Hotel owner looks to help


Paul Ouk's parents fled Cambodia during the Khmer Rouge regime. Ouk has returned to Cambodia as a hotel operator. Photograph: supplied

Mates are more important than anything else for Paul Ouk, an Australian-born and raised ethnic Khmer.

“It’s not about the money, it’s about the people,” says Ouk, who owns Me Mates Place, a guesthouse on Street 90 and a restaurant and bar on Street 88 called, appropriately enough, 88.

Ouk was born in Melbourne, where his parents had settled after fleeing the Khmer Rouge. During his school years, he never felt motivated and was unsure what to do with his life.

“I thought I wanted to be a businessman, but I had no idea what a businessman was” he says.

When he finished school, Ouk worked as a landscape gardener on weekends and washed dishes in a reception centre at night.

During this time of doing odd jobs, he got a job as a mail clerk at the National Bank of Australia.

“I tried to get the job at the bank. It was something I thought I could get a career out of, because I had no idea what I wanted to do with my life” Ouk says.

Luckily for him, the manager of the bank saw potential in him and offered him an internship to study there.

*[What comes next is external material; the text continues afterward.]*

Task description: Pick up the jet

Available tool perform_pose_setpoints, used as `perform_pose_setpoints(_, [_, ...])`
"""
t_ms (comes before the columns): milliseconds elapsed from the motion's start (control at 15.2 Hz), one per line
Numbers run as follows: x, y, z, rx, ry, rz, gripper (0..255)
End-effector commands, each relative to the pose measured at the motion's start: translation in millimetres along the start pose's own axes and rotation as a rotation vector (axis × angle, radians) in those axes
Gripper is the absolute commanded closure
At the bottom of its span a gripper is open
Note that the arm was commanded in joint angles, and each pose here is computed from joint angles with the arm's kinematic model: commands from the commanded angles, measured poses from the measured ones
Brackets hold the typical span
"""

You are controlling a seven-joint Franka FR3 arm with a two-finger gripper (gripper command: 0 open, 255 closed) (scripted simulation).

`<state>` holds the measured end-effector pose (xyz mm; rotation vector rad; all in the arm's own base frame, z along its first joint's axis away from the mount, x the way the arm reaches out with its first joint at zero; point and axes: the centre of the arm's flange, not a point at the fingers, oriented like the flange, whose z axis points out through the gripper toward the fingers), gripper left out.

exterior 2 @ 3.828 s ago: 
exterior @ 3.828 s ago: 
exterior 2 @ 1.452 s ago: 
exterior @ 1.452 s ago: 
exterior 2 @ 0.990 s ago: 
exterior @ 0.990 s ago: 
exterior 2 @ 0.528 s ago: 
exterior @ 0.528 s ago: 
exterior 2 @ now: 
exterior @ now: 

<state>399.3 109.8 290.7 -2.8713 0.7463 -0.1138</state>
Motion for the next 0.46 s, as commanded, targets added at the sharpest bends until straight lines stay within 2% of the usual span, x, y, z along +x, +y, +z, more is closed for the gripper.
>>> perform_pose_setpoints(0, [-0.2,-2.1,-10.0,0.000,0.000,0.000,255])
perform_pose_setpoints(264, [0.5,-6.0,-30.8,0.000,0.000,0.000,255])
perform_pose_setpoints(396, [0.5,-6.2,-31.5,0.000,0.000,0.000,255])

“I studied finance and worked in debt collection and litigation for three years until I finished my studies.

“After that, I was hired and worked as a financial planner, but I soon realised that kind of life wasn't for me. I hated it,” Ouk says.

He decided to travel to Canada with his Canadian partner, but stopped in Cambodia to visit his ethnic homeland. While here, he and his partner designed, and began building, Me Mates Place, the guesthouse they now own.

When they returned to Cambodia from Canada, Me Mates Place was ready to be up and running.

“I wanted it to be clean, comfortable, have good info and good food,” Ouk says.

“I didn’t come here for the money. I came here to develop the place, and my business allows me to bring in young Khmer guys and give them skills they wouldn't get anywhere else.”

Four years later, Me Mates Place had become very successful and young Khmers were lining up to work for Ouk. “I needed another project, because I wanted to employ more people, so I opened 88,” he says.

“I wanted a place with a relaxed atmosphere, and I think I've achieved that at 88.”

The bar has a pool table, a swimming pool and a fine selection of food and drink, but the defining feature is the relaxed atmosphere.

Ouk works as a consultant for people trying to do similar things. He works on many things, from property to agricultural development, and is currently helping with the construction of a school on Diamond Island.

To contact the reporter on this story: Abe Becker at [email protected]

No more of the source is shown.